Comme quoi, les mots peuvent parfois dépasser la pensée. De simples paroles en l’air, qui n’engagent à rien.

Germain est surtout celui qui est capable de dire ce qu’il a sur la conscience en regardant ses interlocuteurs et interlocutrices dans les yeux. Droit dans ses bottes. Sans se dérober. Il crève les abcès (cf Three Billboards).

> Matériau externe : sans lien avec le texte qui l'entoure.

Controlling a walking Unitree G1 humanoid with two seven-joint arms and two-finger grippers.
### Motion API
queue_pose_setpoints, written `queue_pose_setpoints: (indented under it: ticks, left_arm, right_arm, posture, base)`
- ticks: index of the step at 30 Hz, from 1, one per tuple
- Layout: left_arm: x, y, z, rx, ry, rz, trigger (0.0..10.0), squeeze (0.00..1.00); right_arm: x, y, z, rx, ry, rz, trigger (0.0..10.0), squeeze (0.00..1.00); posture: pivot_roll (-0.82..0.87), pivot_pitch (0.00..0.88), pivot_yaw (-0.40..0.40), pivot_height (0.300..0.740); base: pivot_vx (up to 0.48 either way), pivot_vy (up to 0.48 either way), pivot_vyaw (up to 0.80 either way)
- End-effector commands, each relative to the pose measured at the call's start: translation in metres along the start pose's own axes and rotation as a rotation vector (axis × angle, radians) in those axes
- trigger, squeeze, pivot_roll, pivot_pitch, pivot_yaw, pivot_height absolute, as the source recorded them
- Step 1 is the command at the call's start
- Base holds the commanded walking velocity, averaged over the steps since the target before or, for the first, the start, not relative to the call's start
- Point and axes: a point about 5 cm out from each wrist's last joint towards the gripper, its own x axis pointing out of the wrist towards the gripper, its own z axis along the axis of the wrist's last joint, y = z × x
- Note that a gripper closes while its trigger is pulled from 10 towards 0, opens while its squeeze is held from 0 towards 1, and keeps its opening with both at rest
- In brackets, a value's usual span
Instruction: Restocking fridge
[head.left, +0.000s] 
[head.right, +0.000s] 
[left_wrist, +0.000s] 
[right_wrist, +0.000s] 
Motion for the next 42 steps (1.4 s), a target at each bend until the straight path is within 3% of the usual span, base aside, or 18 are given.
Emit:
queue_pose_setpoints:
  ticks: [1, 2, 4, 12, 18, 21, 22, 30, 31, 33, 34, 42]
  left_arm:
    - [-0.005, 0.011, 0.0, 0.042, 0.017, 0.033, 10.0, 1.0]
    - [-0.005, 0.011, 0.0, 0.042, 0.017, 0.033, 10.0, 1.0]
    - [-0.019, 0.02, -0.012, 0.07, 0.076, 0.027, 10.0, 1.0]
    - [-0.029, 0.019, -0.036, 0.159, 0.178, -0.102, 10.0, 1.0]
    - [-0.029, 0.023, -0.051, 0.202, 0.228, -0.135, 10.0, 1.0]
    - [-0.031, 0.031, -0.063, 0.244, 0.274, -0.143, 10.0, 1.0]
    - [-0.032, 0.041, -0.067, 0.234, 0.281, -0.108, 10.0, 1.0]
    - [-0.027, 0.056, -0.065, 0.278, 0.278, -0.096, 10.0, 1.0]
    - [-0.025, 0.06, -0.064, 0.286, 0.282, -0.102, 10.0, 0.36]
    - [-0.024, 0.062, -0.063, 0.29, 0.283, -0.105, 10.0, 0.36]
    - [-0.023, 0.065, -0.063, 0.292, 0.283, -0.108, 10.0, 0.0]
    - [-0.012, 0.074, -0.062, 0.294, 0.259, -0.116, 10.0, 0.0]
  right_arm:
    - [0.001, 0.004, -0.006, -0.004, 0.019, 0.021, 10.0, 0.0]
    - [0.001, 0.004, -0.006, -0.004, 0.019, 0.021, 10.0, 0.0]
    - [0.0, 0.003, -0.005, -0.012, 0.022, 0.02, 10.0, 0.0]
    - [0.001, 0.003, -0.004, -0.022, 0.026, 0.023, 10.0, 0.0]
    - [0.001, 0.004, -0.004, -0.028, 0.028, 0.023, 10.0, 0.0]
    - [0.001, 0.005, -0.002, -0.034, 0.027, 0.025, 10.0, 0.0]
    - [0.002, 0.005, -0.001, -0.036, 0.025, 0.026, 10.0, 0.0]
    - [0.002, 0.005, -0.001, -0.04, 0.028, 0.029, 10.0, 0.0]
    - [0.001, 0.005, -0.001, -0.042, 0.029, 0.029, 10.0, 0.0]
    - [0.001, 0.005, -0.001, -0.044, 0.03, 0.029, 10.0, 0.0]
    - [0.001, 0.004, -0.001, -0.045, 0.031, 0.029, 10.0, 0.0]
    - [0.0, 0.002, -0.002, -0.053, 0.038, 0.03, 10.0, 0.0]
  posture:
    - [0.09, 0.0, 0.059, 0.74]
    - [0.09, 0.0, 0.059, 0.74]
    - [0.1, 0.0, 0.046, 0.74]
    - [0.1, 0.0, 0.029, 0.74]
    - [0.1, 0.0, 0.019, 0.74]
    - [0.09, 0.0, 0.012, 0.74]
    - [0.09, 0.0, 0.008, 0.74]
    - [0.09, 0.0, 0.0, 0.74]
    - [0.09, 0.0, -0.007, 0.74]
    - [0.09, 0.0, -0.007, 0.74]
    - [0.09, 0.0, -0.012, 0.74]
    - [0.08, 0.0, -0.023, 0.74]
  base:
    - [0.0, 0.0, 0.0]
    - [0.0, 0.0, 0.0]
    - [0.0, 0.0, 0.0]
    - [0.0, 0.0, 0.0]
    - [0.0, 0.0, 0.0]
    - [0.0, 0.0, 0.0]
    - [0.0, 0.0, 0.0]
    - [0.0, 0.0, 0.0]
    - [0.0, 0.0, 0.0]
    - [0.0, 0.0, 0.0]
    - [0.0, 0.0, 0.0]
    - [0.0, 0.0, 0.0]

Preuve qu’un peu de supposée diffamation par-ci par-là est non seulement inévitable, mais qu’en plus que cela ne fait pas de mal – tant qu’elle est assumée.

LE TRAILER

Cette explication de film n’engage que son auteur.

2 commentaires

  • intéressant point de vue, bien argumenté, sur le personnage du Corbeau et aussi sur celui interprété par Pierre Fresnay. Il me fait réfléchir sur moi-même en tout cas

    • Merci pour ce commentaire. Personnellement je partage le sens aigu de la nuance de Vorzet, et je me méfie des ragots que je n’encourage pas. Néanmoins, il serait inhumain d’aller contre notre besoin de critiquer autrui. Il s’agit, comme souvent, d’un juste milieu à trouver.